Ой, да ты взойди, взойди,
Взойди, солнце красное,
Взойди над горою ты,
Взойди над высокою,
Ой, да над дубравою, над зеленою!
 
   И неслась эта песня, дорогая сердцу, как живая сказка, над необъятными пахучими полями.
   А огромное солнце поднималось все выше и выше.
 
Ой, да ну, взойди, взойди,
Взойди, солнце, радостно,
Вот и осуши ты нас,
Согрей платья цветные…
 
   И с берегов реки, где купали коней резвых, поили дон­ской водой, словно чистой слезой, доносились ответные голоса. Гуще всех, раскатистее всех голосов слышен был голос Левки Карпова:
 
Ой, да обогрей, солнце,
Согрей же нас, молодцов.
Ой, да мы не воры, братцы,
Не воры-разбойнички,
Ой, да Дона тихого мы работнички!..
Ой, да!..
 
   Хорошо в благодатном краю.

ГЛАВА ОДИННАДЦАТАЯ

   В крепости загудело гулкими раскатами. Эхо разлилось по степи звоном медным. Перекатилось за Дон-реку, помчалось, понеслось молнией в Придонье.

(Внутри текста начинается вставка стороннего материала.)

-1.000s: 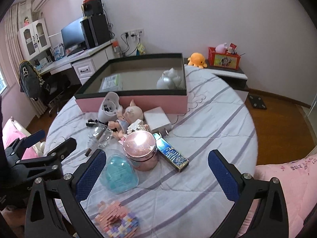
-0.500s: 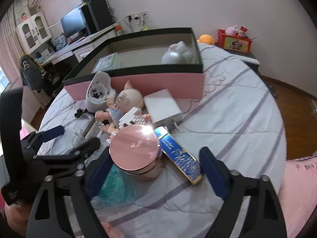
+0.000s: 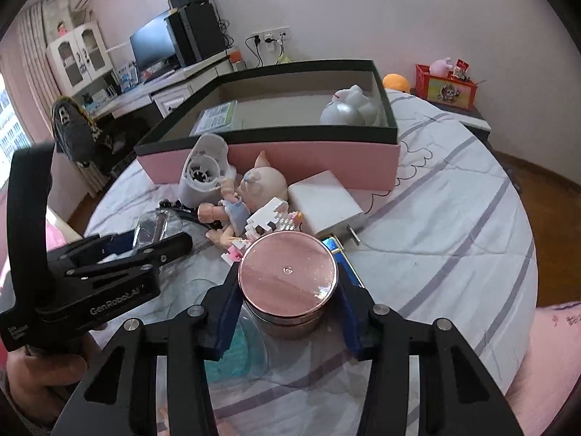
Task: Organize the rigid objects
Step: 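Grasp the clear bottle with the left tool while the right tool grasps the rose-gold jar, then lower the bottle and jar into the tray and open both tools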
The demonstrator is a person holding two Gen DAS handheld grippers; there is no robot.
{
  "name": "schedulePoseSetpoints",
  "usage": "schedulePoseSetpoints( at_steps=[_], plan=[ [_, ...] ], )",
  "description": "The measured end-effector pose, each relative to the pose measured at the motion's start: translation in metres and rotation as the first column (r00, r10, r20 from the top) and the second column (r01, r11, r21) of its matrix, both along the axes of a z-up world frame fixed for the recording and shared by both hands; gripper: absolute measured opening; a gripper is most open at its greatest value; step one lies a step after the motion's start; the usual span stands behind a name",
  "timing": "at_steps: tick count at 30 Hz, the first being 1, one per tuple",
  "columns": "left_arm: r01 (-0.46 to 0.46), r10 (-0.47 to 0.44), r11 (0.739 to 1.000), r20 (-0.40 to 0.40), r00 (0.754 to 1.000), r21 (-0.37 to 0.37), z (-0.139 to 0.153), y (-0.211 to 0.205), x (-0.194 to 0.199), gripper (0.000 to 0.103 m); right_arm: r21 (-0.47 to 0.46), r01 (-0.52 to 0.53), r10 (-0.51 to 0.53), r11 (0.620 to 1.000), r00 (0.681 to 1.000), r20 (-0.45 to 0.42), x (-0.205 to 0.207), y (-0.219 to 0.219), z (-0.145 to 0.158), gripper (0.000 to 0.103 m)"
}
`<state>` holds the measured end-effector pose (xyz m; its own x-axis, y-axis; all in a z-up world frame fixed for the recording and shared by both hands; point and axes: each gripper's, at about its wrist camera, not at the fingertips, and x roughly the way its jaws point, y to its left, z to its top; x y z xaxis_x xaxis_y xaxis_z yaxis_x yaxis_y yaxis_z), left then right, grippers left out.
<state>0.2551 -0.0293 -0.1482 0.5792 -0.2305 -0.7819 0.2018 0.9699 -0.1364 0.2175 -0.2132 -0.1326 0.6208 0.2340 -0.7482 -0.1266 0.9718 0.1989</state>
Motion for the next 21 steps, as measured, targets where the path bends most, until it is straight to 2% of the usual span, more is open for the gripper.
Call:
schedulePoseSetpoints(
  at_steps=[5, 12, 21],
  plan=[
    [-0.002, 0.002, 1.000, 0.038, 0.999, -0.009, 0.016, 0.002, -0.014, 0.051, 0.029, 0.013, -0.014, 0.999, 1.000, 0.023, -0.008, -0.010, 0.014, 0.048],
    [0.004, -0.001, 1.000, 0.113, 0.994, -0.026, 0.052, 0.006, -0.020, 0.050, 0.034, 0.004, -0.006, 0.999, 0.998, 0.066, -0.009, -0.015, 0.038, 0.048],
    [0.019, -0.011, 0.999, 0.213, 0.977, -0.035, 0.098, 0.010, -0.001, 0.050, 0.016, -0.030, 0.028, 0.999, 0.989, 0.144, 0.015, -0.012, 0.075, 0.048]
  ],
)
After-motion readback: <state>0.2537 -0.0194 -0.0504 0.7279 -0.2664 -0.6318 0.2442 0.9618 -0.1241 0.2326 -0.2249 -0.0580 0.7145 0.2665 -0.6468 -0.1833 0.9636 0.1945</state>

   Закачалась, пригнулась, прилегла к земле тонкими молодыми стебельками зеленая травушка.
   Могучие, густые, дробные колокола Иоанна Предтечи надрывались.
   Гром-колокол гремел гуще и гуще.
   Дон-дон!
   Дон-дон!
   Дон-дон!
   Возле Иоанна Предтечи с быстроглазым Якунькой стояла помолодевшая Ульяна Гнатьевна.

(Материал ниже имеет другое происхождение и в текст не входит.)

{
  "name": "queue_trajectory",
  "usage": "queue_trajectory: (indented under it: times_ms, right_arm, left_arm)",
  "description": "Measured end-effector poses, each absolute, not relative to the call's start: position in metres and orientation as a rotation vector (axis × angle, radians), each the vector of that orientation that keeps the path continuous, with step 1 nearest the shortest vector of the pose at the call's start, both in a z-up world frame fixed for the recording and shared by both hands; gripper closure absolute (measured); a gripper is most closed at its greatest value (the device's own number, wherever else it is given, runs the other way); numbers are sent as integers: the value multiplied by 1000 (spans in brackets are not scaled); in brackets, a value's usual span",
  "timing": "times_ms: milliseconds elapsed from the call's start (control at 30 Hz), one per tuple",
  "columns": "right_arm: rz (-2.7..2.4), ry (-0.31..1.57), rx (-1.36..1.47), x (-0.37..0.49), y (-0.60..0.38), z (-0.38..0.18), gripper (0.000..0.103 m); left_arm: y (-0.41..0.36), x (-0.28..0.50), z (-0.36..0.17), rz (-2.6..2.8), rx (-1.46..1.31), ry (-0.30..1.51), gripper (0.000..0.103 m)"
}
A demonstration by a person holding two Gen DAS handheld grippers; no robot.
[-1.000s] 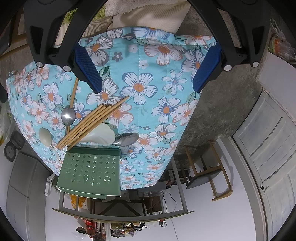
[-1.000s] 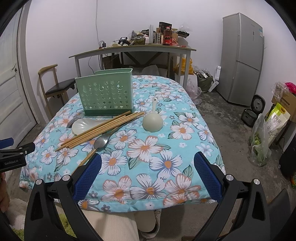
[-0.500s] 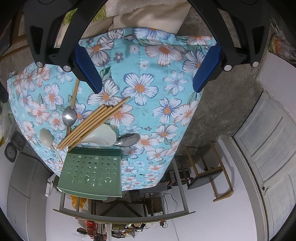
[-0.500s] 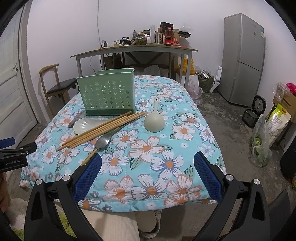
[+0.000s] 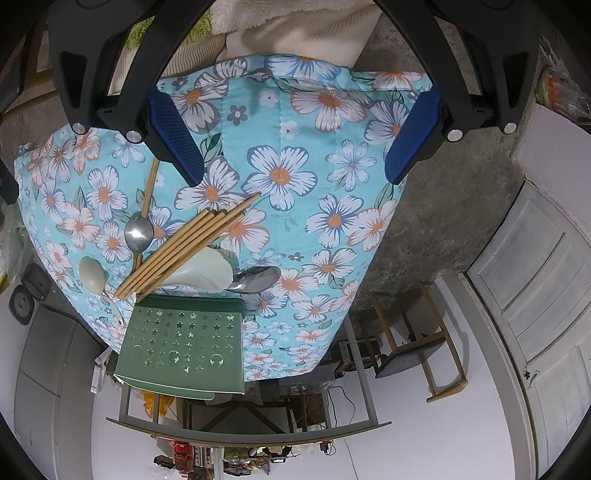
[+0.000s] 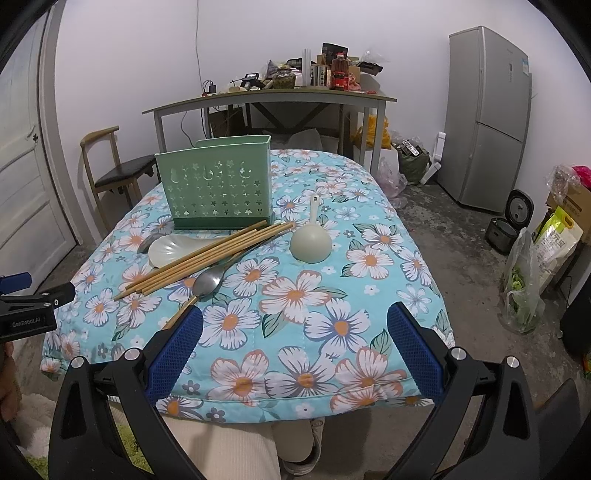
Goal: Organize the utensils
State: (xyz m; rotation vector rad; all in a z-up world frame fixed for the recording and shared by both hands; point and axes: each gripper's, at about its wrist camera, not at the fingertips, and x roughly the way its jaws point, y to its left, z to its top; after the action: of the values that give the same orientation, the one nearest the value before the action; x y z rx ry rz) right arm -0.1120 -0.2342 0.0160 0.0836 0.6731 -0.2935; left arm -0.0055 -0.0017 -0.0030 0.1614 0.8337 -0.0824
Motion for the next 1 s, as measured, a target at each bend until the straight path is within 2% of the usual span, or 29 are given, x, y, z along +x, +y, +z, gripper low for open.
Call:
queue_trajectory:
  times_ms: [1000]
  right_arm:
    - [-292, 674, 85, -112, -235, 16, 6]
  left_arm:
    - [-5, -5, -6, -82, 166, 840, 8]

   – А почто колокол так гуде? – спросил Якунька.
   Ульяна сказала:
   – Да то разве колокол? У нас в Москве, бывало, загудят во праздный день все сорок сороков – земля качается…

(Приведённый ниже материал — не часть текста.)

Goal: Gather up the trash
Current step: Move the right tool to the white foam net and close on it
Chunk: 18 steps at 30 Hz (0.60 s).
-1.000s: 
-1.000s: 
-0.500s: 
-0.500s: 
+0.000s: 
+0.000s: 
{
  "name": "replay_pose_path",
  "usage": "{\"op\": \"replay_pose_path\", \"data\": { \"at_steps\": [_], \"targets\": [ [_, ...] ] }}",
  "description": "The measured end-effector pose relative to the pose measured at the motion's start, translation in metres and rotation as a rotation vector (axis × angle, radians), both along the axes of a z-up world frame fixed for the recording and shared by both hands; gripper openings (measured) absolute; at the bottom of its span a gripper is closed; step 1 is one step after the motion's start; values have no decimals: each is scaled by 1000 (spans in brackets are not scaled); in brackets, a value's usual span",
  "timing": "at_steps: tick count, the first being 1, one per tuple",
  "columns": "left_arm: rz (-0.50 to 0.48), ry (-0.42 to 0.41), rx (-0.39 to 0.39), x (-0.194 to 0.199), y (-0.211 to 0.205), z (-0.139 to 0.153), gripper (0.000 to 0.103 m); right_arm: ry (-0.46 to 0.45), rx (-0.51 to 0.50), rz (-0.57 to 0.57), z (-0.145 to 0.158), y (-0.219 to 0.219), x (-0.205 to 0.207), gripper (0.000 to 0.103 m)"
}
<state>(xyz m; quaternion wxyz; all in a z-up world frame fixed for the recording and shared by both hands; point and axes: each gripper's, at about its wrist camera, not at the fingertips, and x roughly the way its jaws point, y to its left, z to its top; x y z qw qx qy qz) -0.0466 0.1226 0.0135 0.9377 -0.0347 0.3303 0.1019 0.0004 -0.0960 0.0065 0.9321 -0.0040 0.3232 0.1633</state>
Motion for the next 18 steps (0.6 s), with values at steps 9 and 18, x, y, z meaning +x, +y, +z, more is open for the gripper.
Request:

   – А далеко та Москва, маманя?
   – Далече, сынок, далече…
   – Давай-ка, маманя, положим краюху хлеба в сумку и пойдем в Москву, звон сорока сороков послушаем.
   – Подрасти – сходим. Непременно сходим.
   – Когда ж я подрасту? Вчера был мал, сегодня мал. Одно и то ж сказываешь каждый день.
   От сильного громового удара Ульяна перекрестилась. Якунька тоже перекрестился.
   – А что то ен, маманя, пужае нас?
   – Да он не пужает.
   Казачьи женки, казаки, дети, выходя из домов, крестились. Пришли на майдан увечные воины. Войсковые казаки, одевшись по-походному, толпились возле куренных атаманов. Они знали, что колокола гудят сегодня не для божьей молитвы, а для суда над теми, кто нарушил обычаи войска, преступил принятые законы.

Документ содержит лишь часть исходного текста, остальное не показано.